946 F.2d 1244, 1991 U.S. App. LEXIS 25107
CourtCourt of Appeals for the Seventh Circuit
DecidedOctober 22, 1991
Docket91-1339
StatusPublished
Cited by66 cases

This text of 946 F.2d 1244 (William Cordoba-Chaves v. Immigration and Naturalization Service) is published on Counsel Stack Legal Research, covering Court of Appeals for the Seventh Circuit primary law. Counsel Stack provides free access to over 12 million legal documents including statutes, case law, regulations, and constitutions.

Bluebook
William Cordoba-Chaves v. Immigration and Naturalization Service, 946 F.2d 1244, 1991 U.S. App. LEXIS 25107 (7th Cir. 1991).

Opinion

CUMMINGS, Circuit Judge.

This is an appeal from a decision of the Board of Immigration Appeals (“BIA”), in which the BIA denied the request of William Cordoba-Chaves for discretionary relief pursuant to section 212(c) of the Immigration and Nationality Act (“Act”), 8 U.S.C. § 1182(c), and ordered him deported to Colombia. We affirm the BIA’s decision.

BACKGROUND

William Cordoba-Chaves is a native and citizen of Colombia. He entered the United States on March 16, 1966 at the age of five as a lawful permanent resident. His mother, father, three brothers, and one sister, who are naturalized United States citizens, all live in the Chicago area. He is married *1246 to a United States citizen and has a United States citizen son.

Cordoba-Chaves was convicted of one count of possession of cannabis in 1983 and one count of delivery of cannabis in 1984. On March 14, 1985, he was convicted of murder and aggravated battery, for which he was sentenced to imprisonment of twenty-five years and five years respectively, to be served concurrently.

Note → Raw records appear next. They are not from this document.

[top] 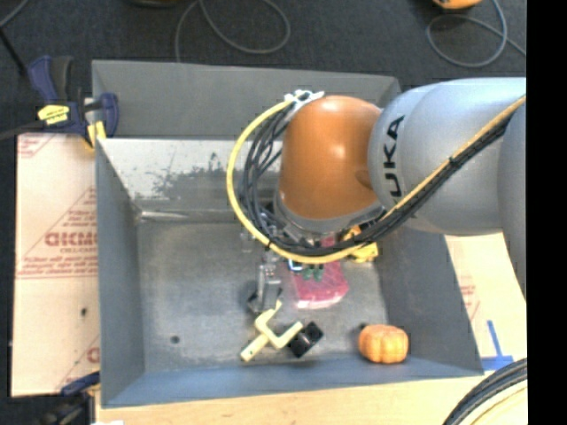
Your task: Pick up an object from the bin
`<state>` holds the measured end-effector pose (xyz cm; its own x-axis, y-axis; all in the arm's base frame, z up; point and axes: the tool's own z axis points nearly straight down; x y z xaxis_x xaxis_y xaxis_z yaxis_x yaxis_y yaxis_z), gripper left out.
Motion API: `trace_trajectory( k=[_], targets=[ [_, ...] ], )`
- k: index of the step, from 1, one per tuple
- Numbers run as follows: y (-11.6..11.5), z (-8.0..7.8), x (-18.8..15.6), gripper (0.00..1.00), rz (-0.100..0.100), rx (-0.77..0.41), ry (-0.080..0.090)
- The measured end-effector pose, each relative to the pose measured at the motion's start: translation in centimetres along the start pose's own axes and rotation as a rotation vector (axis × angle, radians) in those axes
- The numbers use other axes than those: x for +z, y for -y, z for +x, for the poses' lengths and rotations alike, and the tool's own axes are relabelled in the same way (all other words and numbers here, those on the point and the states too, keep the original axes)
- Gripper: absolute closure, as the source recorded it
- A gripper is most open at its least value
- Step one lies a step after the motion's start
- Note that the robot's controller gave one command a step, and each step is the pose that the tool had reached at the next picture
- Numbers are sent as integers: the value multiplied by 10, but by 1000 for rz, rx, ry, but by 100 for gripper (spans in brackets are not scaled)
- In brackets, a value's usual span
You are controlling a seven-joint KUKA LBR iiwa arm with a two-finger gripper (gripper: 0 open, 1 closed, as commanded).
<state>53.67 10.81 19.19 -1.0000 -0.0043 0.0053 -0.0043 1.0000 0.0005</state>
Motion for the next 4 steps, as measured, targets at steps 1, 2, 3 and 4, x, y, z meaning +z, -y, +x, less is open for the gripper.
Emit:
trace_trajectory(
  k=[1,2,3,4],
  targets=[
    [1,-2,-4,0,-1,3,8],
    [1,-2,-4,0,-1,1,8],
    [-2,1,9,0,1,-207,8],
    [29,26,23,0,0,-349,10]
  ],
)
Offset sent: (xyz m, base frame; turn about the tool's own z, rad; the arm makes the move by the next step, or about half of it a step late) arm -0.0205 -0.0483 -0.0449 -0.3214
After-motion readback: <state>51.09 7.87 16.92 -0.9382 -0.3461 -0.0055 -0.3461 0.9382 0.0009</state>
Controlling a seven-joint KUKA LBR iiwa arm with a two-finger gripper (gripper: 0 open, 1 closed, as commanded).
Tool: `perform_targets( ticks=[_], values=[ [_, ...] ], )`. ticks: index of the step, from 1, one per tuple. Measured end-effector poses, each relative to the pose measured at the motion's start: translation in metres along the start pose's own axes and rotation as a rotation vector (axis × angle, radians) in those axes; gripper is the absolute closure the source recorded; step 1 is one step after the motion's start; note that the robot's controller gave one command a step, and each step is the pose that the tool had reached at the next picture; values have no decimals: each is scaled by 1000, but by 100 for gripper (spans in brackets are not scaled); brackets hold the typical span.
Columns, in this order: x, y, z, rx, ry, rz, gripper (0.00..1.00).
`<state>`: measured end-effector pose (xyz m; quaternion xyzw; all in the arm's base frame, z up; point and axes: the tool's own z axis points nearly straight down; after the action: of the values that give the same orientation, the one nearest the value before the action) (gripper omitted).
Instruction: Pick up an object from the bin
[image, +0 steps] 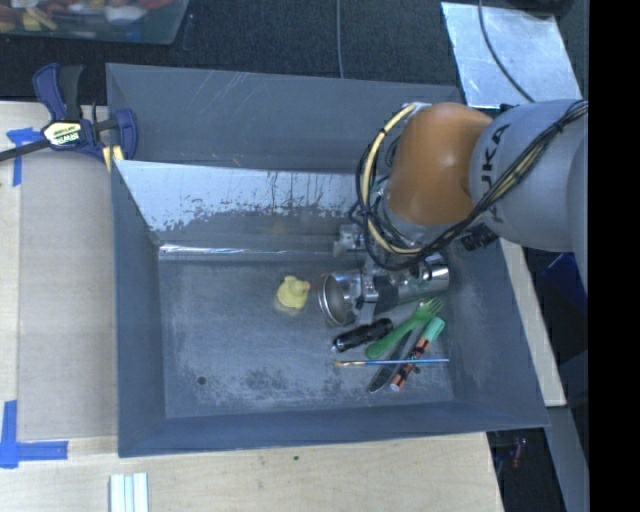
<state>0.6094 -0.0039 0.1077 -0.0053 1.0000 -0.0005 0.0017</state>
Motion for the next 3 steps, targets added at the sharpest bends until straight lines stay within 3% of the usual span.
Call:
perform_targets(
  ticks=[1,2,3],
  values=[
    [2,0,-10,0,-5,-3,100],
    [2,0,-10,0,-5,-3,100],
    [-4,31,27,5,-25,-31,100]
  ],
)
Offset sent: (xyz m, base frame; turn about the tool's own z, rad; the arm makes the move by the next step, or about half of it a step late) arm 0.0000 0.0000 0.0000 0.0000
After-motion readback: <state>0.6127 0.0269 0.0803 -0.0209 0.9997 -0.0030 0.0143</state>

On April 8, 1986, the Immigration and Naturalization Service (“Service”) issued Cordoba-Chaves an Order to Show Cause, alleging: 1) a violation of section 241(a)(ll) of the Act on the basis of the state court conviction for delivery of cannabis; and 2) a violation of section 241(a)(4) on the basis of the state court convictions for murder and aggravated battery, two crimes involving moral turpitude. 1 At the deportation hearing, Cordoba-Chaves admitted the allegations but denied deportability. Cordoba-Chaves contended that the murder and aggravated battery arose out of a single scheme of misconduct which would not render him deportable. 2 The Immigration Judge (“IJ”) found Cordoba-Chaves deport-able on both grounds. 3 Cordoba-Chaves then applied for relief from deportation under section 212(c) of the Act. After a hearing on the merits of the application for section 212(c) relief, in the exercise of discretion the IJ granted the application.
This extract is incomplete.